Nikhil Pahwa, founder-editor of MediaNama, said in a statement that while Sanchar Saathi is essentially a lost phone tracker, as the app cannot be deleted, it becomes a government tracker. He added that the forceful embedding of Sanchar Saathi is a clear invasion of an individual's right to privacy. He argued that the Data Protection Law has made private companies more accountable and the Indian government less accountable.
Mandatory, undeletable apps cross one of the most basic boundaries of a free society: the right to control your own device.
Your phone is essentially your second brain – your movements, contacts, habits, photos, messages, political affiliations, health issues, everything lives there. When the state says: “We’ll now install something on it that you cannot remove,” that’s not digital policy. That’s a statement of power.

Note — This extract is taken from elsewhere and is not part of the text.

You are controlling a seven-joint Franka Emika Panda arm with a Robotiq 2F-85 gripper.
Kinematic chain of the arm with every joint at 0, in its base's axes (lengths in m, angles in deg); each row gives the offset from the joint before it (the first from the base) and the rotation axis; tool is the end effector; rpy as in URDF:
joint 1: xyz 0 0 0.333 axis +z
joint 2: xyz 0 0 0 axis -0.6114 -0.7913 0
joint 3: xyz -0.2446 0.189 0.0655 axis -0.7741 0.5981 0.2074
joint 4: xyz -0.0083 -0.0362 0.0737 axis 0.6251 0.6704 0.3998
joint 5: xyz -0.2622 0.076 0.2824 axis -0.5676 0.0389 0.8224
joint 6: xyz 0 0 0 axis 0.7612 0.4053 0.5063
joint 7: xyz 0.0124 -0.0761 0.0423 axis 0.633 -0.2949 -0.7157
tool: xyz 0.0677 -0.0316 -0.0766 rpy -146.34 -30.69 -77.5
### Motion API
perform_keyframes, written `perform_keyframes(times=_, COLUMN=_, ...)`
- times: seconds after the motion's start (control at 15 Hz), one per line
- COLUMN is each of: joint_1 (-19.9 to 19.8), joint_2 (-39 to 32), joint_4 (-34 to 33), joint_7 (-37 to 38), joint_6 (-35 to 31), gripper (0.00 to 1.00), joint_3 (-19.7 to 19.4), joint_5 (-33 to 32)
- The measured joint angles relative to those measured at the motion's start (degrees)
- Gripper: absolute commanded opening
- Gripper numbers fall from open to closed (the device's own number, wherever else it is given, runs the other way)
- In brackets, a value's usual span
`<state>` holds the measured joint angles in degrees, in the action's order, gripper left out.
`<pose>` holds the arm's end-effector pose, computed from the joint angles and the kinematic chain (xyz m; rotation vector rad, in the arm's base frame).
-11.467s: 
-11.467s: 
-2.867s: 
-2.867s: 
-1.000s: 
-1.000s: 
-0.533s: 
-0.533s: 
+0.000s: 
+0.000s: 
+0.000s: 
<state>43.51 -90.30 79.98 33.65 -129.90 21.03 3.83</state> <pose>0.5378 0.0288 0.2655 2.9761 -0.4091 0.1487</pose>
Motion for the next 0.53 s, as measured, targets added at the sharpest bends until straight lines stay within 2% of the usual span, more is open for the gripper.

Why this is especially worrisome for India is because there is no transparency about what the app collects. Sanchar Saathi tracks IMEIs, blocks phones, monitors duplications – powerful functions with little public oversight. Then there is the issue of zero consent. Even Aadhaar and Aarogya Setu weren’t undeletable by law. Moreover, today it’s “anti-fraud”. Tomorrow it can be “national security”. After that, “public order”.
No mature democracy mandates a permanent government app on every phone. Even during Covid, Europe refused to enforce such an app. On the other hand, Saudi Arabia mandated the installment of the Tawakkalna app for those who wanted to access public spaces. Even that was not undeletable though.
So now if one app becomes compulsory, what stops the next home ministry, next government, next ideology, from deciding your phone should also carry theirs too?
A democracy’s health often shows up first in the details. And a mandatory government app on your private phone is more than a detail. It is a line no democracy should cross.